Driving device of liquid crystal display and resetting method thereof

Technical Field

The invention relates to the technical field of display screens, in particular to a driving device of a liquid crystal display and a resetting method thereof.

Background

LCD (Liquid Crystal Display) can be divided into two industry groups that integrate Liquid Crystal modules and systems in an upstream-downstream relationship.

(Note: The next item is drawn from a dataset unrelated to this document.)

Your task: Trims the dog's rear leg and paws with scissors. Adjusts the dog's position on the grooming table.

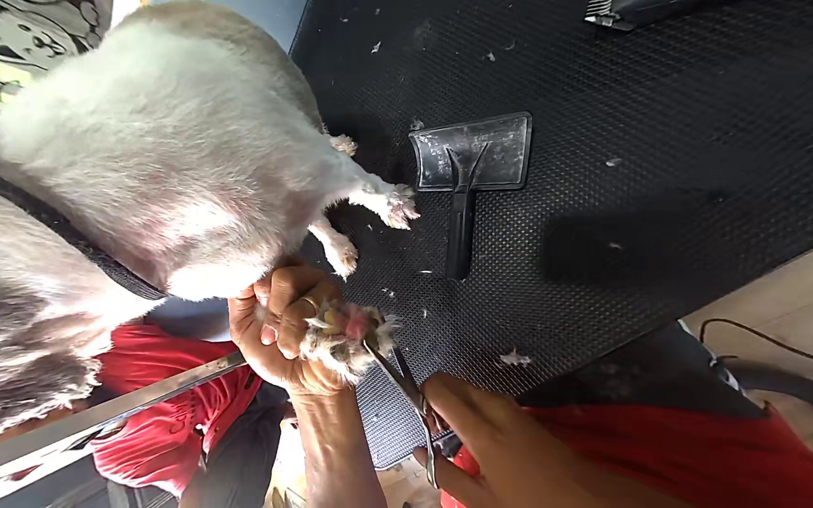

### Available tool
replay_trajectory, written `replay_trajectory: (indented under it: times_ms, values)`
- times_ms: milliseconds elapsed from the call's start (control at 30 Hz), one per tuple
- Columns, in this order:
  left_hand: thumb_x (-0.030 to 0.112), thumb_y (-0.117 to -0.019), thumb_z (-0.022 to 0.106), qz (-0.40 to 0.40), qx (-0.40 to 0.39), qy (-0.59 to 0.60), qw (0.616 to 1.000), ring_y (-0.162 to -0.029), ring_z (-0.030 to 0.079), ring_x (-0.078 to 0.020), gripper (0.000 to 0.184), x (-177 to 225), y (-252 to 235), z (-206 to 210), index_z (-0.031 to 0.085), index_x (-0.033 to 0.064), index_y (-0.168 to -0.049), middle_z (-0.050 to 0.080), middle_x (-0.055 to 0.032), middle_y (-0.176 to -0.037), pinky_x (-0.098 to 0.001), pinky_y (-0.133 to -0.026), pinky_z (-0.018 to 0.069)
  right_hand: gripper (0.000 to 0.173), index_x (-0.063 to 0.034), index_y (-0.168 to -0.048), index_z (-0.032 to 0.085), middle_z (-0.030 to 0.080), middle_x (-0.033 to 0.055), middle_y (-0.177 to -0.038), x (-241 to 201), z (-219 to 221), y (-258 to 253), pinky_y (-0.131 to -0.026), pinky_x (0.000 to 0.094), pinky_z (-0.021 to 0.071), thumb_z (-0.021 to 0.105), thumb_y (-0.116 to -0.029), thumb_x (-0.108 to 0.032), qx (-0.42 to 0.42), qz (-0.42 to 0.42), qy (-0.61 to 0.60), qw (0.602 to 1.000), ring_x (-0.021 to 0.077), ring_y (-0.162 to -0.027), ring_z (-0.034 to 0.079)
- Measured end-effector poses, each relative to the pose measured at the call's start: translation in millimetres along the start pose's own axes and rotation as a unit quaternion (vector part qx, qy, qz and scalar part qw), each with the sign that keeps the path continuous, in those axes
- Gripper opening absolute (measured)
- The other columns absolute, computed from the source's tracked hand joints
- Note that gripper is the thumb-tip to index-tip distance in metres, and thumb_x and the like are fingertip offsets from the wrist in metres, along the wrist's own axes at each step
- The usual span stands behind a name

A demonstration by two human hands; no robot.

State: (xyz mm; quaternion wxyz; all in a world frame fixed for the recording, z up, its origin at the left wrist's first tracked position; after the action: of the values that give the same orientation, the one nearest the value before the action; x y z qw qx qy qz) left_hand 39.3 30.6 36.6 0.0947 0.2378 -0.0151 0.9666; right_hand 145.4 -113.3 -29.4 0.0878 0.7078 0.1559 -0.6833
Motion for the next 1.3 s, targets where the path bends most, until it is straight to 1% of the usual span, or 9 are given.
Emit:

A liquid crystal module factory integrates circuit components such as a flat panel and a TCON (time sequence controller), and the like, produces a liquid crystal module with specific interface specification and function, and provides the liquid crystal module for a manufacturer; the manufacturers use the components provided by each chip manufacturer, and connect with the liquid crystal module through interfaces such as LVDS (Low-Voltage Differential Signaling), so as to form complete liquid crystal products such as televisions, display screens, computers, and the like.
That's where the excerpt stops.